Blâmer les victimes : une minorité significative estime que les Juifs sont responsables des préjugés dont ils font l’objet
septembre 29, 2025
Le fait de rejeter la responsabilité des préjugés sur les victimes est souvent invoqué pour justifier des actes discriminatoires. Cela s'exprime parfois par des généralisations dangereuses sur le groupe auquel les victimes sont associées. La justification avancée pour un tel comportement peut servir à éviter d'assumer la responsabilité de ses propres préjugés.
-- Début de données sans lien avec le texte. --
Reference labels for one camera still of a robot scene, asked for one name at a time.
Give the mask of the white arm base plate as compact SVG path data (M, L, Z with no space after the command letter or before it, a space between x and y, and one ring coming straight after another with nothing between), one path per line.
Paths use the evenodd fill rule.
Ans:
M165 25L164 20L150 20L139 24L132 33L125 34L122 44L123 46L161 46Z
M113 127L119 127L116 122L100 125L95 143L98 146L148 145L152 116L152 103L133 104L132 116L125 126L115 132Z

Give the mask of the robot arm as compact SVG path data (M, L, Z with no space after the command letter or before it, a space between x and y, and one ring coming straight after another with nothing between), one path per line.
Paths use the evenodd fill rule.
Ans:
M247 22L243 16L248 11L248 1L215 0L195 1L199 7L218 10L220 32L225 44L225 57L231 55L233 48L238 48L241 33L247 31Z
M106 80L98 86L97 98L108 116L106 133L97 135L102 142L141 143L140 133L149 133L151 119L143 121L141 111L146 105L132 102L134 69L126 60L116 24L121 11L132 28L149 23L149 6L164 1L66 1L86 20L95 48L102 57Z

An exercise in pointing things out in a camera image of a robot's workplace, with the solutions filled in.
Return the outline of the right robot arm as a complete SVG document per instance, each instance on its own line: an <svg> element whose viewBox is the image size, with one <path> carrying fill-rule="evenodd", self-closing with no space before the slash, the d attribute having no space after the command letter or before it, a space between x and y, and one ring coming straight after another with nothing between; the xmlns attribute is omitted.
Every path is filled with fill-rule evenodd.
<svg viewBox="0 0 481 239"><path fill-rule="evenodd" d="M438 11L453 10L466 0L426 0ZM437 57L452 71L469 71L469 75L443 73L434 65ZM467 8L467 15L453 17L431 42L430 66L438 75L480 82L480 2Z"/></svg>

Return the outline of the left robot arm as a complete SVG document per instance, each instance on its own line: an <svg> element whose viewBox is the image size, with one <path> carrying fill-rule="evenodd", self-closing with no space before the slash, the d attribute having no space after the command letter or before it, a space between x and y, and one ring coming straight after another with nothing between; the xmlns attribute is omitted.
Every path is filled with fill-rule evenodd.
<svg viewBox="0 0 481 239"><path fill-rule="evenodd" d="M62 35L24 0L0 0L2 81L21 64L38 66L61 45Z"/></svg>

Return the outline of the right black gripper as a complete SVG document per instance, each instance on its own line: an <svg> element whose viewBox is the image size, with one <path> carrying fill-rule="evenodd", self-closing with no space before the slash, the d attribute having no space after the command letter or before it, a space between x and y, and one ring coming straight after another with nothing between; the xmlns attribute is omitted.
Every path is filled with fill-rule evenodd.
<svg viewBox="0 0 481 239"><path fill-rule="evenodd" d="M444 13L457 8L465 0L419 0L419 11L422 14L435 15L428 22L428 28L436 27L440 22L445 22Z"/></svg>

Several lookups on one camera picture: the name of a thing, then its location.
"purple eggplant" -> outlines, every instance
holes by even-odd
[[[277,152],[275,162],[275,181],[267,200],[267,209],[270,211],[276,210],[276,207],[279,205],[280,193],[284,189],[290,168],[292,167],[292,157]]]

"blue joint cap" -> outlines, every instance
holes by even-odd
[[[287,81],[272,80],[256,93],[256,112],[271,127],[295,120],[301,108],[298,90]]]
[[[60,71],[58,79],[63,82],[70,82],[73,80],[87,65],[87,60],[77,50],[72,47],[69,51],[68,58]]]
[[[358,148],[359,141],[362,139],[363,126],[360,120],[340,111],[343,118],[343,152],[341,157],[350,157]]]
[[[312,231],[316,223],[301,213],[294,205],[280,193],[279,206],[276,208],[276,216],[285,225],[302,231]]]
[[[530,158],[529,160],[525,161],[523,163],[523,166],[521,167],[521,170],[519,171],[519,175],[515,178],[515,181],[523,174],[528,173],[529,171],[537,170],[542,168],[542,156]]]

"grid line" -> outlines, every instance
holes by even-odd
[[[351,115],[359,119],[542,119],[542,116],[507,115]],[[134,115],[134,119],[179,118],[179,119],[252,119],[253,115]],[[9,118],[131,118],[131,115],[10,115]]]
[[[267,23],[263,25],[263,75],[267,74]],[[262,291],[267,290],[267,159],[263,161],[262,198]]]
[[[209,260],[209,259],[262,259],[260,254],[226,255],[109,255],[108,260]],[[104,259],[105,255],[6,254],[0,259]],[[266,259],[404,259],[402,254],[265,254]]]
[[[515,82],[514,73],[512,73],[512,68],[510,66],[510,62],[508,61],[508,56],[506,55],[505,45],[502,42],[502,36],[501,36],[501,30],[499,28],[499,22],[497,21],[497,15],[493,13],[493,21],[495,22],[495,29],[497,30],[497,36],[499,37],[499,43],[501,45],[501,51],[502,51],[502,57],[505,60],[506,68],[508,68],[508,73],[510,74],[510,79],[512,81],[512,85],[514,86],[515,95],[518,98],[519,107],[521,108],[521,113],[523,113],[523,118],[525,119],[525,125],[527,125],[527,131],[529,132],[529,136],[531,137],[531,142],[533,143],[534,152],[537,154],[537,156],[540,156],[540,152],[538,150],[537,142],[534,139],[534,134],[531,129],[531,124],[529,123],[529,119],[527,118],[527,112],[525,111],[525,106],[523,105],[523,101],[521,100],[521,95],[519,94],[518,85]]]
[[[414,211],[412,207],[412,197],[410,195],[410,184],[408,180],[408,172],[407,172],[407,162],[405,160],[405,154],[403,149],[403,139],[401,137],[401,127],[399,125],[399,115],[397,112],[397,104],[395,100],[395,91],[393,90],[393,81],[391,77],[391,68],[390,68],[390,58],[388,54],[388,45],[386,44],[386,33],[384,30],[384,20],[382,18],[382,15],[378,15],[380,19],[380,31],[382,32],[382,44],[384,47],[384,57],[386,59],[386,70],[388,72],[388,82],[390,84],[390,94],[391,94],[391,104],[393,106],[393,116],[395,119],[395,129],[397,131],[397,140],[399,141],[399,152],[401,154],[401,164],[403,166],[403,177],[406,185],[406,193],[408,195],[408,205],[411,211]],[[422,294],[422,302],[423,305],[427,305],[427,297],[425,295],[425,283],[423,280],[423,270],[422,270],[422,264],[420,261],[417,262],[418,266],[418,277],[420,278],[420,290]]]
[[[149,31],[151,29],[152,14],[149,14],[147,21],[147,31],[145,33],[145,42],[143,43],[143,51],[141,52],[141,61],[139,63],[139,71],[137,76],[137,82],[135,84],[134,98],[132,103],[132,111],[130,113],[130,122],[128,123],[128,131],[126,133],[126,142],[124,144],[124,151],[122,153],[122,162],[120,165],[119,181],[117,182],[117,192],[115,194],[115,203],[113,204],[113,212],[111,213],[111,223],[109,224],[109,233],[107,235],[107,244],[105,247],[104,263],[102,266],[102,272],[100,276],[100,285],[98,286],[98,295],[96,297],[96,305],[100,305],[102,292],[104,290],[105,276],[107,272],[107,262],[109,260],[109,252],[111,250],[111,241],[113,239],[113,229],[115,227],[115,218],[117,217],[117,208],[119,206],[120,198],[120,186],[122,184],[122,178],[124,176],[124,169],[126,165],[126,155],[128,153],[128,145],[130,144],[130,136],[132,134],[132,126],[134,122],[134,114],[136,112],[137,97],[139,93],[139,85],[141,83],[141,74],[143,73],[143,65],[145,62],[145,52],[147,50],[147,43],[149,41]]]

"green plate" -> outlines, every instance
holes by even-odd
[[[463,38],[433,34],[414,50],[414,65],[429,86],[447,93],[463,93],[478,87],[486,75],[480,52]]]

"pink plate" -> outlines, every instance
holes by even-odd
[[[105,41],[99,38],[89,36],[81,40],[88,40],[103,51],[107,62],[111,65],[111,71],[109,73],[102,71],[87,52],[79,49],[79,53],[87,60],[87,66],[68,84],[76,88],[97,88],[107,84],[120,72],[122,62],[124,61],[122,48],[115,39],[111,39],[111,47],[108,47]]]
Les minorités religieuses, ethniques et autres sont souvent la cible de ce que l'on appelle parfois le « victim-blaming », qui représente une autre facette de la lutte complexe menée par la société contre le racisme et l'antisémitisme. L'Association d'études canadiennes a mandaté la société Léger Marketing pour demander aux Canadiens s'ils pensaient que les Juifs étaient souvent responsables des actes de préjugés dont ils étaient victimes. Il en ressort que plus d'un Canadien sur quatre est d'accord avec cette affirmation, cette opinion étant plus répandue au Québec. La même question a été posée aux Américains et il en ressort qu'un pourcentage plus faible (17 %) est d'accord avec cette affirmation. Les résultats sont basés sur des sondages réalisés par la société Léger pour l'Association d'études canadiennes entre le 29 et le 31 août 2025 auprès de 1 627 Canadiens. Bien qu'aucune marge d'erreur ne puisse être associée à un échantillon non probabiliste de 1 627 répondants, celle-ci serait de ± 2,52 %, 19 fois sur 20. Les résultats de l'enquête américaine ont également été recueillis par le biais d'un panel en ligne par la société Léger pour l'Association d'études canadiennes entre le 29 et le 31 août 2025 auprès de 1 014 Américains. Bien qu'aucune marge d'erreur ne puisse être associée à un échantillon non probabiliste de 1 014 répondants, la marge d'erreur serait de ±3,99 %, 19 fois sur 20.